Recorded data

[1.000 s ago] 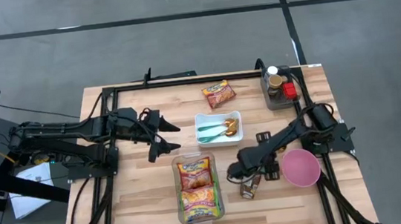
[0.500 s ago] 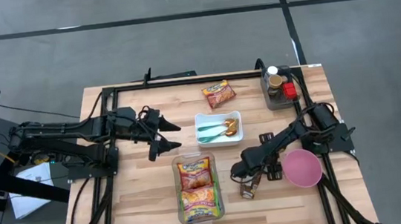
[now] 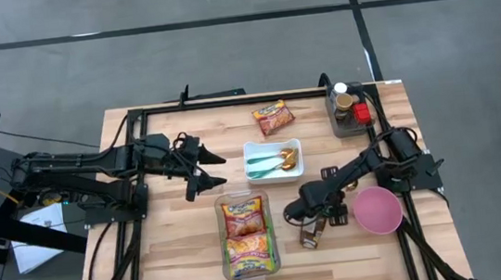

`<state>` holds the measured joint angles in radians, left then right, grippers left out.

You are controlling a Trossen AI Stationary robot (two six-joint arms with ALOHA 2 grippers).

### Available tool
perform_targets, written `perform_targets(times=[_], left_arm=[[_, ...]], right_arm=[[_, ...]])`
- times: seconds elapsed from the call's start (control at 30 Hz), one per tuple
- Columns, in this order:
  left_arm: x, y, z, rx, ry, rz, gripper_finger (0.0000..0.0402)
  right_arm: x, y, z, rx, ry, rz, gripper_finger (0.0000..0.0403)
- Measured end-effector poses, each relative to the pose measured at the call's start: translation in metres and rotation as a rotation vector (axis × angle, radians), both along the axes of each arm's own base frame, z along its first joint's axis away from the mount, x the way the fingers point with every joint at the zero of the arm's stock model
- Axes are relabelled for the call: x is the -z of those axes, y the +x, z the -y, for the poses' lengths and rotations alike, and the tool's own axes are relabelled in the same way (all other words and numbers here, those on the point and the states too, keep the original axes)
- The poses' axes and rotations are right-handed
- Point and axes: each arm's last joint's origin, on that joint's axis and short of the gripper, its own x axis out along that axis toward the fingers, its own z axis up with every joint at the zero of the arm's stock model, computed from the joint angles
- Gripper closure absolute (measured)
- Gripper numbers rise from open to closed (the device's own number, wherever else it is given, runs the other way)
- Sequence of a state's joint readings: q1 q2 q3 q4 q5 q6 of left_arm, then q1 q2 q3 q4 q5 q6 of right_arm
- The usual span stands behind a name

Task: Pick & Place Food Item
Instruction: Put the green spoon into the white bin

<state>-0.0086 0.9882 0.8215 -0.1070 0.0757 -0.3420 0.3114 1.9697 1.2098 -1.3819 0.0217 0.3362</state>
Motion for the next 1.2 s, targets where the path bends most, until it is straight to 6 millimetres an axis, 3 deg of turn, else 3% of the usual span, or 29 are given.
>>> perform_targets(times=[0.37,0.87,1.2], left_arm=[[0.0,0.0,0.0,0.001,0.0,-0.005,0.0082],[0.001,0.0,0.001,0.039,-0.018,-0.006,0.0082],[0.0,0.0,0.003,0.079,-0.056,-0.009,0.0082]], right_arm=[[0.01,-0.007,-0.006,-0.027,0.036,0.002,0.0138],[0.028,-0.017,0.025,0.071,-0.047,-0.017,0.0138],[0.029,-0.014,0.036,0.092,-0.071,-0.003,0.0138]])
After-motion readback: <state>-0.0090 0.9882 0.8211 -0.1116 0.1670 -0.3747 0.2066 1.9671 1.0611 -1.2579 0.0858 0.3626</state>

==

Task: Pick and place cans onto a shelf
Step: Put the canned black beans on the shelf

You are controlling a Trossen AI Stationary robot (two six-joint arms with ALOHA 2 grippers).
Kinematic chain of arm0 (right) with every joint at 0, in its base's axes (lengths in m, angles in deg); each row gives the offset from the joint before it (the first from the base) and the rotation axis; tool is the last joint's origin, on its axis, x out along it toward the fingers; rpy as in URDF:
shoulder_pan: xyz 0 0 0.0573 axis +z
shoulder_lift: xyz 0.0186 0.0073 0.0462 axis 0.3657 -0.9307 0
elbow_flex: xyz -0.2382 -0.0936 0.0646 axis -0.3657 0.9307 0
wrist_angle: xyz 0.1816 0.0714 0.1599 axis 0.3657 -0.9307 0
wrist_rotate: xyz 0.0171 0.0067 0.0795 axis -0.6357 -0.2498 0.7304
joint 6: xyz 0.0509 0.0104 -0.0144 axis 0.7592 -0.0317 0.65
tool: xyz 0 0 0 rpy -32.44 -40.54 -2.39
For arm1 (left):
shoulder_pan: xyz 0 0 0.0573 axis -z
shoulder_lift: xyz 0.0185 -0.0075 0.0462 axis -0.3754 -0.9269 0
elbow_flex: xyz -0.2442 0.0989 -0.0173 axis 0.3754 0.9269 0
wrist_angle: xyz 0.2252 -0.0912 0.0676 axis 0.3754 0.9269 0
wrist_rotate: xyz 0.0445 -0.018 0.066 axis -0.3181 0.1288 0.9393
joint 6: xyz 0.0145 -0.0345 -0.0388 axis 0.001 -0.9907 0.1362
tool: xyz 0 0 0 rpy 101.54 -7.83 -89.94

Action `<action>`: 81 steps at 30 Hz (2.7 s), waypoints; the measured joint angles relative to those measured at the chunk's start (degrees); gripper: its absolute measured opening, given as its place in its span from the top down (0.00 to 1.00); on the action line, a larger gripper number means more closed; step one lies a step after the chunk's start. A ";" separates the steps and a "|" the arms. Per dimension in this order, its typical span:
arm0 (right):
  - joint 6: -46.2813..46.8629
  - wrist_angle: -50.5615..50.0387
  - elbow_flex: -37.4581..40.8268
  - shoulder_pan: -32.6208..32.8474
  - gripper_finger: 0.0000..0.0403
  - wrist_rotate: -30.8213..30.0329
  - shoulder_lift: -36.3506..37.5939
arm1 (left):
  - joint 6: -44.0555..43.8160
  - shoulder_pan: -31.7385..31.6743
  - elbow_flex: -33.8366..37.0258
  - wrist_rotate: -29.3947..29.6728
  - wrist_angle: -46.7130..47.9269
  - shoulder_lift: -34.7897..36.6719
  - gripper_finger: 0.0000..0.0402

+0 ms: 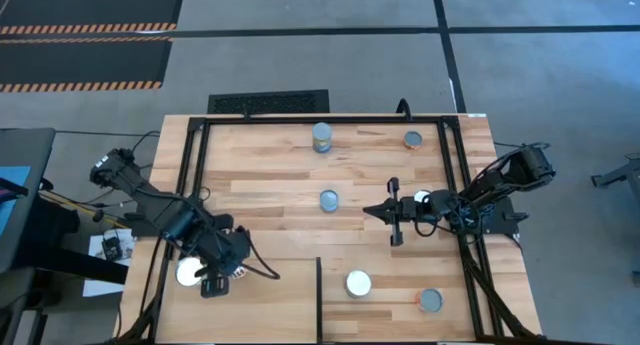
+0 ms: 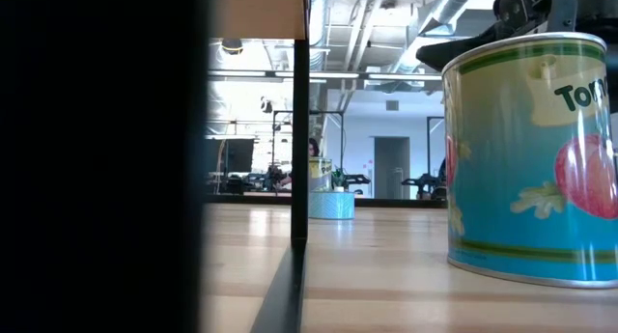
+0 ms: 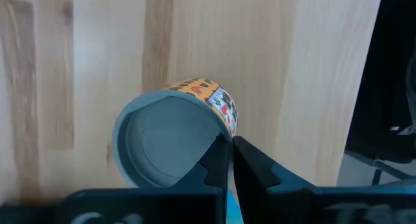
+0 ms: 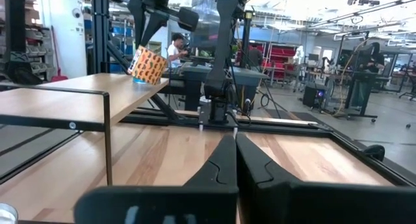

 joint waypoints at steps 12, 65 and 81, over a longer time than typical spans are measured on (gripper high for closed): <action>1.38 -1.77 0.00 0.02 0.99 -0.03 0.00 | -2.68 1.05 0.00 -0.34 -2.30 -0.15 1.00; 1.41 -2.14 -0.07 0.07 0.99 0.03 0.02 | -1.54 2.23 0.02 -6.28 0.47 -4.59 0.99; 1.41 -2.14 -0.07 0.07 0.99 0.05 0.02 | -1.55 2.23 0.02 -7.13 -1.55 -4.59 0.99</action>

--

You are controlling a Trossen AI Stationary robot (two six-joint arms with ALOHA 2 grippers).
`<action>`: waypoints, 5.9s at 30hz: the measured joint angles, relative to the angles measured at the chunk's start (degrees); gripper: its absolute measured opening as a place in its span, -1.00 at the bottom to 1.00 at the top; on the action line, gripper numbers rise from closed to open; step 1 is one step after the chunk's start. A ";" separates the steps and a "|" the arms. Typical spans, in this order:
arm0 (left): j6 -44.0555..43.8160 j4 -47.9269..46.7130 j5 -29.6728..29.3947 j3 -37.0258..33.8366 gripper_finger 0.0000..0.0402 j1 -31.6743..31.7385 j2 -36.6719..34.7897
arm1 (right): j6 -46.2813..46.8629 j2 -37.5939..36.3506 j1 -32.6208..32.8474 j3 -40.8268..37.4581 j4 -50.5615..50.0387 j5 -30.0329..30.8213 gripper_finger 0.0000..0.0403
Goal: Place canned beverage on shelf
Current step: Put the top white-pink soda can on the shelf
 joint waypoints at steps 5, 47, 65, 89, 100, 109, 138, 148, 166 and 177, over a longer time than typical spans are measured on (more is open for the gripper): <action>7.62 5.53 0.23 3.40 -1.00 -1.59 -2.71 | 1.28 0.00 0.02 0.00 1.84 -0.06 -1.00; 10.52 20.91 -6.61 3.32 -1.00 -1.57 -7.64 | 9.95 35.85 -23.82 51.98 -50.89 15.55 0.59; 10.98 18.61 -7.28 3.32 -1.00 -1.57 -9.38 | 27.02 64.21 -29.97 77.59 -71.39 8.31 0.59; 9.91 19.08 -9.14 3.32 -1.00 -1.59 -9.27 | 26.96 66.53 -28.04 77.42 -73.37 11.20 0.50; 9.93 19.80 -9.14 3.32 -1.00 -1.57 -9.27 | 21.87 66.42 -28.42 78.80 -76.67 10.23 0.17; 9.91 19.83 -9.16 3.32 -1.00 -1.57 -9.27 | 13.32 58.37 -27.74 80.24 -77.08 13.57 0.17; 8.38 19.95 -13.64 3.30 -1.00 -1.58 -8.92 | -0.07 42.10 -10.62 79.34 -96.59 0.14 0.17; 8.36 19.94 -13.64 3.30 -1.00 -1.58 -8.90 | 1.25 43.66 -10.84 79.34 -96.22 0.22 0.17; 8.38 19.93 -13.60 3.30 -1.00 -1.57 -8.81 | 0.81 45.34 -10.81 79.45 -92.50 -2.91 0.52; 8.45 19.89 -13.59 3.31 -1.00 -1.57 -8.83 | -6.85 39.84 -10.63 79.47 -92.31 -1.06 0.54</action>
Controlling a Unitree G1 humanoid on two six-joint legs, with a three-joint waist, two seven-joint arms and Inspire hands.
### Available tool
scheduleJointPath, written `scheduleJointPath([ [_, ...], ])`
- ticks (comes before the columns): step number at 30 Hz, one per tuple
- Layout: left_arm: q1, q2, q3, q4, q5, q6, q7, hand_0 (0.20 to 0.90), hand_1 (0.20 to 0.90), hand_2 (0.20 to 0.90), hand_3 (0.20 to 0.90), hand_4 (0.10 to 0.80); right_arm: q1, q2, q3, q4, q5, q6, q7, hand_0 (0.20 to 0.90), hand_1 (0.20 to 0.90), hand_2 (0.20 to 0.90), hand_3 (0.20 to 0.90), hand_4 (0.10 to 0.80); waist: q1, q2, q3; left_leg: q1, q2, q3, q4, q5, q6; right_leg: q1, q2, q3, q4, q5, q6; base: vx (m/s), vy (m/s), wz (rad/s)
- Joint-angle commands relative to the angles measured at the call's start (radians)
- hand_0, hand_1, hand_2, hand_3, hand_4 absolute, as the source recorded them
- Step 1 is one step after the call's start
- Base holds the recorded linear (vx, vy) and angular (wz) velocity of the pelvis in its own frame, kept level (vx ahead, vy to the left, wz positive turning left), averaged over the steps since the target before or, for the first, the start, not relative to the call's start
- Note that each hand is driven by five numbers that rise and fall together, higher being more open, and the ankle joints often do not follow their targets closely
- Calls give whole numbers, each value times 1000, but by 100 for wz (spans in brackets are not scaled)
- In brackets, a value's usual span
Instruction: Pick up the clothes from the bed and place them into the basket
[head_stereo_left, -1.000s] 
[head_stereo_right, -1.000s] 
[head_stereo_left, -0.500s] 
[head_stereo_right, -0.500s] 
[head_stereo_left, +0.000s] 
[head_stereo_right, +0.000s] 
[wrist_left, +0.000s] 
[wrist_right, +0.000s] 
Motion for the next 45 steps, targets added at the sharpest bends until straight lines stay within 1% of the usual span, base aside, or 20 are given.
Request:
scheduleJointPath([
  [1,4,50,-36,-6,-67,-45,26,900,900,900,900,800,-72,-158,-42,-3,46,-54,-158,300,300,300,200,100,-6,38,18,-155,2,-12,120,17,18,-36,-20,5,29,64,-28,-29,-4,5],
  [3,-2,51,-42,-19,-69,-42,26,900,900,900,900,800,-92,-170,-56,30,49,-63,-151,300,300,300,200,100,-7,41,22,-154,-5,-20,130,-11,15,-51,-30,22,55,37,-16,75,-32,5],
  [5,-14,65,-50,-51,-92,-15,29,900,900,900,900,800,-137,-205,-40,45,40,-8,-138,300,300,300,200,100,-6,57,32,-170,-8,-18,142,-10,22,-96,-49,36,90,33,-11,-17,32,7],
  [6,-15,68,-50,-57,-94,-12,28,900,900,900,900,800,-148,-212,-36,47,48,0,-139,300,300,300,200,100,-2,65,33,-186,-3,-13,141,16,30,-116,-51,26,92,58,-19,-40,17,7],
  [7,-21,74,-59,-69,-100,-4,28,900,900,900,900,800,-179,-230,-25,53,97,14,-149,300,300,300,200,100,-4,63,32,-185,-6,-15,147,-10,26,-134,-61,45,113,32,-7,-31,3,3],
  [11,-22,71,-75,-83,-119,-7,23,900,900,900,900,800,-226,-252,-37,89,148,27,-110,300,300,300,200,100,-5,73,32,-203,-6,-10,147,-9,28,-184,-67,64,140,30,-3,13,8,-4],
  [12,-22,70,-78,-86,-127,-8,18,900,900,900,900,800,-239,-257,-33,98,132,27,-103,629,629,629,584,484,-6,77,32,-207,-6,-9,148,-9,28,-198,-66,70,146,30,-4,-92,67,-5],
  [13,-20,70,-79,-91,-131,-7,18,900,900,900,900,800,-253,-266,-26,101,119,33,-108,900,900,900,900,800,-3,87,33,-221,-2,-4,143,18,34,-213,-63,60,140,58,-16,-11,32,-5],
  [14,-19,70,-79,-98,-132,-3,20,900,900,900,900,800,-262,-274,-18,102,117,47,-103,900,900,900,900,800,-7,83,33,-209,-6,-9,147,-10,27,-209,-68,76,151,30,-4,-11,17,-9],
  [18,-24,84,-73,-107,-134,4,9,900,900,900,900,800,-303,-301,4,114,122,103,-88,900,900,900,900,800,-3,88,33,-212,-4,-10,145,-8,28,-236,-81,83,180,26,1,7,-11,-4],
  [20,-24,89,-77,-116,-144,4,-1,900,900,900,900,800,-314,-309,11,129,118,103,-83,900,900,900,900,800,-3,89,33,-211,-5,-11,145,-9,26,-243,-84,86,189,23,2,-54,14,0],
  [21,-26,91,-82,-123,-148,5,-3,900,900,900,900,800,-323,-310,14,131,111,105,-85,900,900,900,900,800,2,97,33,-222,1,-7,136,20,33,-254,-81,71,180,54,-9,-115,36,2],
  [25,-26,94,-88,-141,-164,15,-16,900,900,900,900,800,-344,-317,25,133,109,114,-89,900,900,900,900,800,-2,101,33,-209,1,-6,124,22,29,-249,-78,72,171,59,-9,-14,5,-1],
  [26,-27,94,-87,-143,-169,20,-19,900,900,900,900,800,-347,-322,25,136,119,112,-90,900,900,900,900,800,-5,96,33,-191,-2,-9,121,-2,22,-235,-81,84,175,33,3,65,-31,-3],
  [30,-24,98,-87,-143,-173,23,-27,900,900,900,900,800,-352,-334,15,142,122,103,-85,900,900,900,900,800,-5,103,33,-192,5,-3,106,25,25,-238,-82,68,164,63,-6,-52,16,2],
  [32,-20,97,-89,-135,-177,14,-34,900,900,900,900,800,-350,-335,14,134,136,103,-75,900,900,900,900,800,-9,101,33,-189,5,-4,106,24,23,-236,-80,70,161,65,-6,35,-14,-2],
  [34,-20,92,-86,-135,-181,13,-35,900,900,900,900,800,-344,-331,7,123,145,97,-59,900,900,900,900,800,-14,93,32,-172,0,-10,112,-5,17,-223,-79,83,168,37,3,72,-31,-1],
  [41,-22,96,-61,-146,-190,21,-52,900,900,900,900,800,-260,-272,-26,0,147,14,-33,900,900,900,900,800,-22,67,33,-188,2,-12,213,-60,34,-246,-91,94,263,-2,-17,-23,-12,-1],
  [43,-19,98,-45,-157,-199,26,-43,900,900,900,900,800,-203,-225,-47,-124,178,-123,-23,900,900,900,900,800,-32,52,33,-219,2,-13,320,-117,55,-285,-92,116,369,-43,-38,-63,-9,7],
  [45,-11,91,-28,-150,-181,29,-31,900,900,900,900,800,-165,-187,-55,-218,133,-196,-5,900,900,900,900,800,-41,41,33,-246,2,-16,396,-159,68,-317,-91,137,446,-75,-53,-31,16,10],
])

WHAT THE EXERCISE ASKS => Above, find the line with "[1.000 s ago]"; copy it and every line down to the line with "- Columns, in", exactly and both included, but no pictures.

EXERCISE ANSWER =>
[1.000 s ago] 
[0.500 s ago] 
[now] 

`<state>` holds the measured joint angles in radians, left then right, grippers left out.

You are controlling a Trossen AI Stationary robot (two six-joint arms with ALOHA 2 grippers).

### Available tool
perform_targets, written `perform_targets(times=[_], left_arm=[[_, ...]], right_arm=[[_, ...]])`
- times: seconds elapsed from the call's start (control at 30 Hz), one per tuple
- Columns, in this order:

Nothing further remains for this exercise.